Chapter 9: The Longest Leap

Chapter Text

The MAV shuddered as the countdown reached zero.

Mark braced himself, every muscle taut against the impending force. The ascent vehicle, stripped to its bare essentials, was a fragile shell poised against the might of Mars' gravity. As the engines ignited, a violent thrust pressed him into his seat, the craft rattling as it surged upward.

"Come on, baby," he muttered through gritted teeth. "Hold together.” 

The ascent was brutal. The MAV pitched and yawed as it clawed its way through the thin Martian atmosphere. Mark’s vision narrowed and he lost consciousness.

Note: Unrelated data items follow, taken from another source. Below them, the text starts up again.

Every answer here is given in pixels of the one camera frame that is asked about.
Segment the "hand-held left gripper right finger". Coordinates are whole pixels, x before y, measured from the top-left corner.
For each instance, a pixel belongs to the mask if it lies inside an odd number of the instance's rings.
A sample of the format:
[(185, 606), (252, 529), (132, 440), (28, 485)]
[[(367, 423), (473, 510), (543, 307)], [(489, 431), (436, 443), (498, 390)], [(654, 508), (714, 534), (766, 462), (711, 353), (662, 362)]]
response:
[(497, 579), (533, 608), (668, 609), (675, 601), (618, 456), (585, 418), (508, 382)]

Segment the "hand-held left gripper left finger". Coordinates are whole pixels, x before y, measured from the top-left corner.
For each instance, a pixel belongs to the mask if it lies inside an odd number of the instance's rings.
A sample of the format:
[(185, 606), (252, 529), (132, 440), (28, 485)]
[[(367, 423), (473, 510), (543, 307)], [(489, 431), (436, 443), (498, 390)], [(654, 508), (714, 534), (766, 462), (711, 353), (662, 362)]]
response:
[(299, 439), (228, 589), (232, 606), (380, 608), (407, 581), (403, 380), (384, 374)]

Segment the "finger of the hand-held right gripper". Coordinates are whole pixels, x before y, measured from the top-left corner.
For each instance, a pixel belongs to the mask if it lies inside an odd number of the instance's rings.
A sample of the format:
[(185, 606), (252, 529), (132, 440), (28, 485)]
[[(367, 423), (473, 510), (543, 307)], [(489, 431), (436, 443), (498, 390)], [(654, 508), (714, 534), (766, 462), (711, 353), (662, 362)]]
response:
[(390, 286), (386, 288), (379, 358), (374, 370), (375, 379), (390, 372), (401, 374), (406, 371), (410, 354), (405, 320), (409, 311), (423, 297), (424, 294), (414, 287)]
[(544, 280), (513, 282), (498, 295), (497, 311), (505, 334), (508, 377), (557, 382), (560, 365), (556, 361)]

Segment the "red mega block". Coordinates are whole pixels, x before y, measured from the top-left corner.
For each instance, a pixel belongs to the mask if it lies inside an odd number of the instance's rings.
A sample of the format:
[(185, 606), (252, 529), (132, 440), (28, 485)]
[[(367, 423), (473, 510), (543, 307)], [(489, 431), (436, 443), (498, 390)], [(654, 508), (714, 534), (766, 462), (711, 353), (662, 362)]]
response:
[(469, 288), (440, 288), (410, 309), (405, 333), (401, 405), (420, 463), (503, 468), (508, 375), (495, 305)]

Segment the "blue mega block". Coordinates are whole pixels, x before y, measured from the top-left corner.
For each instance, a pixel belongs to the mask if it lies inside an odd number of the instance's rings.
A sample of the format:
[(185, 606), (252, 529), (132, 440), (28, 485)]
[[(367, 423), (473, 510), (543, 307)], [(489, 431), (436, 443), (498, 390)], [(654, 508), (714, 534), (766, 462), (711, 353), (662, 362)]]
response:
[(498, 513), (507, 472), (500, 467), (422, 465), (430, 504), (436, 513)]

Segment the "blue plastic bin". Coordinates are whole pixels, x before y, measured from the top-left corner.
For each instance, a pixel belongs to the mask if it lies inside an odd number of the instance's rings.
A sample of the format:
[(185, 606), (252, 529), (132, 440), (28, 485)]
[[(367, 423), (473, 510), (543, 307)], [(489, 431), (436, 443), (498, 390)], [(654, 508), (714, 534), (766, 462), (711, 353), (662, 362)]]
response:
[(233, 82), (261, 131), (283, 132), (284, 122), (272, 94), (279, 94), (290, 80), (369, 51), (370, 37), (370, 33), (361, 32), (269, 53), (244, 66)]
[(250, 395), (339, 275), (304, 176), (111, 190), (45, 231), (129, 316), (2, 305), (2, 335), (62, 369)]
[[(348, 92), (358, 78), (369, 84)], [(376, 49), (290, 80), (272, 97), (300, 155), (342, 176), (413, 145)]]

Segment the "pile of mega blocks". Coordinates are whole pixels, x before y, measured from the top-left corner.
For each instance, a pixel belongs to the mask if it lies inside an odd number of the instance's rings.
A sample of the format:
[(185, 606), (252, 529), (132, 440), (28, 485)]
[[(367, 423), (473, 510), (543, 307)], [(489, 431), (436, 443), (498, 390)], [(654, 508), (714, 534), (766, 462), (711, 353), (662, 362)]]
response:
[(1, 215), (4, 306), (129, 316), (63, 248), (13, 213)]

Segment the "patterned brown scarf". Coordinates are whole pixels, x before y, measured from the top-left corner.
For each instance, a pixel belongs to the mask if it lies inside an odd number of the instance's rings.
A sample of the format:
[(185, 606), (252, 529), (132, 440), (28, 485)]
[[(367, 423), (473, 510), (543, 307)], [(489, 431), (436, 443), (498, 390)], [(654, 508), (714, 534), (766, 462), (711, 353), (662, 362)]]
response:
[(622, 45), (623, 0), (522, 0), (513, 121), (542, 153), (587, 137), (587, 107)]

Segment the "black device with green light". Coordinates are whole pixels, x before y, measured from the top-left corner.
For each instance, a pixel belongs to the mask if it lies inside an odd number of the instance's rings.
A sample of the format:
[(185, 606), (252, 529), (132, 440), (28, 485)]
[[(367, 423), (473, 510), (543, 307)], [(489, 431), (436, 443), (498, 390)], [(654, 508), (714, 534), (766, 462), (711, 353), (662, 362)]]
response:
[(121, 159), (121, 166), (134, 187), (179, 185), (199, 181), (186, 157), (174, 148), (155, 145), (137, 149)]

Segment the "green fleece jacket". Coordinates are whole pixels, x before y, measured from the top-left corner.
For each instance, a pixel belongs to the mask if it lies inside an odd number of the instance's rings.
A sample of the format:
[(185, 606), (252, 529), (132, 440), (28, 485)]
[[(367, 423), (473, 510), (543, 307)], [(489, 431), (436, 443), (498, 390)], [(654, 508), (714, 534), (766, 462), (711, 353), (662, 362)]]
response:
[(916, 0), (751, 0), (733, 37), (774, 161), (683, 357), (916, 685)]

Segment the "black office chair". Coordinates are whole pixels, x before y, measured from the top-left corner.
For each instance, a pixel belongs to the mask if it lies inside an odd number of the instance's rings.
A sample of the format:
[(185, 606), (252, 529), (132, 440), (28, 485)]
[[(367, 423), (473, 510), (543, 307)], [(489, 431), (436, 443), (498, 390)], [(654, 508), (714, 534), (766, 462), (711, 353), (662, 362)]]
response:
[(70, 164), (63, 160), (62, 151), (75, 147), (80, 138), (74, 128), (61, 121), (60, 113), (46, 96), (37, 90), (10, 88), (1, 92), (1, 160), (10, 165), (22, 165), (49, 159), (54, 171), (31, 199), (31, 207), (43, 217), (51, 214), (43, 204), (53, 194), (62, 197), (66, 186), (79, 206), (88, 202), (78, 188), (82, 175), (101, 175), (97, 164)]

Aboard the Hermes, the crew was a flurry of coordinated chaos. Commander Melissa Lewis stood at the center, her gaze fixed on the trajectory data streaming in.

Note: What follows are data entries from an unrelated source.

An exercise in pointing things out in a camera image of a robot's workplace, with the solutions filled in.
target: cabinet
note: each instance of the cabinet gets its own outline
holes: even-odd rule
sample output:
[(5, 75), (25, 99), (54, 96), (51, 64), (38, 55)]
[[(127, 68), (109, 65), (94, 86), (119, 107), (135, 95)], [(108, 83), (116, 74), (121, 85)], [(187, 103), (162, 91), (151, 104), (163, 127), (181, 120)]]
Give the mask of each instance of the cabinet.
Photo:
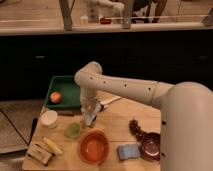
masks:
[(53, 75), (98, 61), (106, 75), (213, 88), (213, 30), (0, 37), (0, 99), (44, 98)]

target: small white bowl
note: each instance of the small white bowl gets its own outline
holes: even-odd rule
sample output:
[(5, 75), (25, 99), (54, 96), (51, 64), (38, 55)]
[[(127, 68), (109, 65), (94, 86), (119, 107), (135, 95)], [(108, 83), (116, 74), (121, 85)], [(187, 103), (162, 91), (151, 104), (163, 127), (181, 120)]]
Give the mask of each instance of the small white bowl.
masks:
[(41, 115), (41, 124), (47, 128), (56, 128), (58, 125), (58, 113), (55, 110), (48, 110)]

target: wooden tabletop
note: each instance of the wooden tabletop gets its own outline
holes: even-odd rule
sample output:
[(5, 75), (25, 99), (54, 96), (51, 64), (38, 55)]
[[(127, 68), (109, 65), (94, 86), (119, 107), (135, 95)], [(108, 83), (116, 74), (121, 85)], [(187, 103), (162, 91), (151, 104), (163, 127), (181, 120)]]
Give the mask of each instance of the wooden tabletop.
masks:
[[(112, 97), (111, 94), (99, 92), (101, 100)], [(63, 154), (55, 156), (47, 167), (25, 157), (23, 170), (68, 170), (68, 171), (160, 171), (158, 162), (146, 161), (142, 158), (120, 161), (117, 155), (117, 147), (122, 144), (134, 144), (136, 139), (129, 132), (129, 121), (133, 118), (139, 121), (141, 128), (147, 132), (160, 132), (160, 111), (152, 107), (128, 100), (120, 99), (110, 104), (110, 106), (98, 113), (96, 123), (93, 128), (83, 128), (81, 135), (91, 130), (101, 130), (105, 133), (109, 141), (110, 151), (107, 159), (101, 165), (91, 165), (83, 162), (78, 155), (78, 139), (70, 139), (64, 135), (66, 126), (74, 121), (83, 122), (80, 111), (73, 111), (75, 116), (60, 115), (59, 125), (55, 129), (49, 129), (41, 125), (38, 121), (32, 143), (42, 144), (42, 137), (46, 136), (56, 142)]]

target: green tray
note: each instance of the green tray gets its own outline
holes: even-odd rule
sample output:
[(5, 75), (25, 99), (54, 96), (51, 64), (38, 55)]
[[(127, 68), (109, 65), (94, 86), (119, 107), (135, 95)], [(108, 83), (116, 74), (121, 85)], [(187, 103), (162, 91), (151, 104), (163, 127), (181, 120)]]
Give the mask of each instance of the green tray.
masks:
[[(52, 92), (58, 91), (62, 100), (58, 104), (50, 101)], [(53, 110), (80, 109), (80, 87), (75, 84), (73, 76), (53, 76), (45, 98), (45, 107)]]

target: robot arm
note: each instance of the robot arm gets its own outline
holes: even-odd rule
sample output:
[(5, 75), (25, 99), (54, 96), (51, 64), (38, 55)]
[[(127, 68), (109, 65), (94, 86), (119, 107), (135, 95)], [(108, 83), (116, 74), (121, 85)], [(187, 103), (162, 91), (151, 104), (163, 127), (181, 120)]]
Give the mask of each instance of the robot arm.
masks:
[(110, 0), (86, 0), (88, 6), (100, 6), (113, 9), (113, 16), (122, 17), (124, 4), (121, 2), (112, 2)]
[(157, 109), (162, 106), (163, 97), (173, 86), (157, 81), (118, 78), (102, 75), (102, 68), (90, 62), (75, 74), (75, 81), (81, 87), (80, 101), (87, 125), (90, 125), (99, 111), (97, 90), (103, 90), (132, 99)]
[(86, 116), (98, 112), (97, 90), (161, 110), (161, 171), (213, 170), (213, 94), (207, 87), (108, 77), (96, 62), (79, 70), (75, 81)]

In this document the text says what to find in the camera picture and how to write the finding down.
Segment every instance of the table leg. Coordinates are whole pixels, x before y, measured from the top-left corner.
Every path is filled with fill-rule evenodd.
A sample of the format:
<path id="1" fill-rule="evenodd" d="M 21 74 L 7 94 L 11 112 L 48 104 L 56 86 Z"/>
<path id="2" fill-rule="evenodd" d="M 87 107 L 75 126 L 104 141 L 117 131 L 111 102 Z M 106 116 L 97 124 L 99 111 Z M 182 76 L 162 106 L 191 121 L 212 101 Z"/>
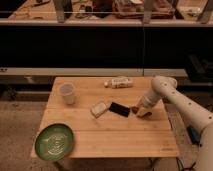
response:
<path id="1" fill-rule="evenodd" d="M 154 158 L 153 160 L 149 158 L 150 165 L 148 166 L 148 171 L 153 171 L 157 163 L 160 161 L 161 158 Z"/>
<path id="2" fill-rule="evenodd" d="M 53 165 L 58 169 L 58 171 L 68 171 L 59 162 L 53 162 Z"/>

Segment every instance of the floor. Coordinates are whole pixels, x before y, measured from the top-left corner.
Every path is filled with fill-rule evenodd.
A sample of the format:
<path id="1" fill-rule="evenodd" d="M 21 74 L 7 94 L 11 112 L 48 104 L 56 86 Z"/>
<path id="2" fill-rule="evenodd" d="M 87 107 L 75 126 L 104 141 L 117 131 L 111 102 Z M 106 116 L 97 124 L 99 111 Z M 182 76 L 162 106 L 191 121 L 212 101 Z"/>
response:
<path id="1" fill-rule="evenodd" d="M 49 91 L 17 91 L 11 99 L 8 91 L 2 91 L 0 98 L 0 170 L 7 171 L 55 171 L 51 163 L 31 159 L 30 152 L 36 132 L 49 96 Z M 213 103 L 211 94 L 199 94 L 199 98 L 187 94 L 197 102 Z M 180 160 L 189 167 L 197 155 L 197 146 L 192 145 L 185 124 L 173 105 L 166 103 L 168 116 L 180 149 Z M 75 159 L 70 170 L 74 171 L 141 171 L 149 164 L 145 158 L 131 159 Z M 163 158 L 155 171 L 178 171 L 175 158 Z"/>

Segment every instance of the green plate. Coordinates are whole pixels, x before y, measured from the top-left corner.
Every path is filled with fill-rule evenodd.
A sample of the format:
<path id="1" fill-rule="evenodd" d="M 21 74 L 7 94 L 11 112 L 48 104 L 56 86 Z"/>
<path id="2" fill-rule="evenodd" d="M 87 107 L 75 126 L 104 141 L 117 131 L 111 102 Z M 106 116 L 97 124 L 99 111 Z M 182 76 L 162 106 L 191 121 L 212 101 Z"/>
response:
<path id="1" fill-rule="evenodd" d="M 53 124 L 38 135 L 35 152 L 42 160 L 55 162 L 69 154 L 73 144 L 72 130 L 64 124 Z"/>

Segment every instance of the dark background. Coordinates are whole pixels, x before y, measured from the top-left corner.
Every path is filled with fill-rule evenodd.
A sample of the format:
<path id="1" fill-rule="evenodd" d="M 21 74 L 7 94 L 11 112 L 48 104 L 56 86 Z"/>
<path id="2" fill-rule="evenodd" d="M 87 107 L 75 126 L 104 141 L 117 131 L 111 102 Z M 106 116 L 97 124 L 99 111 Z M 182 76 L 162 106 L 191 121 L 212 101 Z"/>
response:
<path id="1" fill-rule="evenodd" d="M 210 27 L 1 26 L 0 67 L 184 68 L 213 56 Z"/>

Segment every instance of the paper cup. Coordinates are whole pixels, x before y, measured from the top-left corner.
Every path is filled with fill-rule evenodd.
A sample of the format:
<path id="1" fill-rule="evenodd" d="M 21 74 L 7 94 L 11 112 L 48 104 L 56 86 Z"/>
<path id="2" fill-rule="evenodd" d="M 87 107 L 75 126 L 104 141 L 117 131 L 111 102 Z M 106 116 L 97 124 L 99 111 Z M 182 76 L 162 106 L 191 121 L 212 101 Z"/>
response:
<path id="1" fill-rule="evenodd" d="M 73 104 L 75 101 L 74 86 L 71 83 L 61 84 L 58 88 L 59 94 L 66 104 Z"/>

"Telemetry?" she demanded.

"Intercept range is 68 kilometers," Johanssen reported, fingers flying over her console. "Velocity differential is significant."

Lewis's jaw tightened. "Martinez, prepare for course correction. Vogel, calculate the necessary burn to adjust our approach."

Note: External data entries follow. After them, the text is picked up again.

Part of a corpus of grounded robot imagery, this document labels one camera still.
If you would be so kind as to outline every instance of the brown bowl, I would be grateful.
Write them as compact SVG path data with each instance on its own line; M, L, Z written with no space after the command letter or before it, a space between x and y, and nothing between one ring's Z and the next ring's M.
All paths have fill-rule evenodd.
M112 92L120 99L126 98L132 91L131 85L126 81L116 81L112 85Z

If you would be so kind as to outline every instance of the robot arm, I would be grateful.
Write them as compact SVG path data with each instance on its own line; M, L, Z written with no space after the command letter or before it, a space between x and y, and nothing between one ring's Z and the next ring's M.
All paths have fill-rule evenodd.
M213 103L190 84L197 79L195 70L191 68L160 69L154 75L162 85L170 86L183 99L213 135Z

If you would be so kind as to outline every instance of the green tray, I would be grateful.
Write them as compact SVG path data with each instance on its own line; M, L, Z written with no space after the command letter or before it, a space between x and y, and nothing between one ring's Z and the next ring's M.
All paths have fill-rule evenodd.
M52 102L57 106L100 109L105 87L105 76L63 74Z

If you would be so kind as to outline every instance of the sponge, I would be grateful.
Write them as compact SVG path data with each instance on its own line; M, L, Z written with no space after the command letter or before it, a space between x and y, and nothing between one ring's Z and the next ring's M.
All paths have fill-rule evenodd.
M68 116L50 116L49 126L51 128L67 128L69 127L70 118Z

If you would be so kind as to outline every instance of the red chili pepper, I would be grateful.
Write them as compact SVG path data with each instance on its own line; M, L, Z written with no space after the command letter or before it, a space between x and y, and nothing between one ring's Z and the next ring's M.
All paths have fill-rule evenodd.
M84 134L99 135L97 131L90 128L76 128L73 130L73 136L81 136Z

Martinez's voice was steady, masking the tension beneath. "Aye, Commander."

Beck, already suited for EVA, secured his helmet, his mind racing through the upcoming maneuver. As he moved toward the airlock, he paused, catching Lewis's eye.

"Commander," he began, hesitation evident.

Lewis turned to him, her expression softening slightly. "What is it, Beck?"

He took a breath. "Rory and Lola... they'll want him back in one piece."

A brief smile touched Lewis's lips. "We all do. Let's bring him home."


Inside the MAV, alarms blared as the ascent vehicle struggled. Mark's breaths were ragged as consciousness returned gradually.

"Almost there," he gasped. At this point, the MAV was fueled as much by hope as it was by hydrazine. After months alone on Mars, his future was suddenly in someone else’s hands. "Come on, Hermes."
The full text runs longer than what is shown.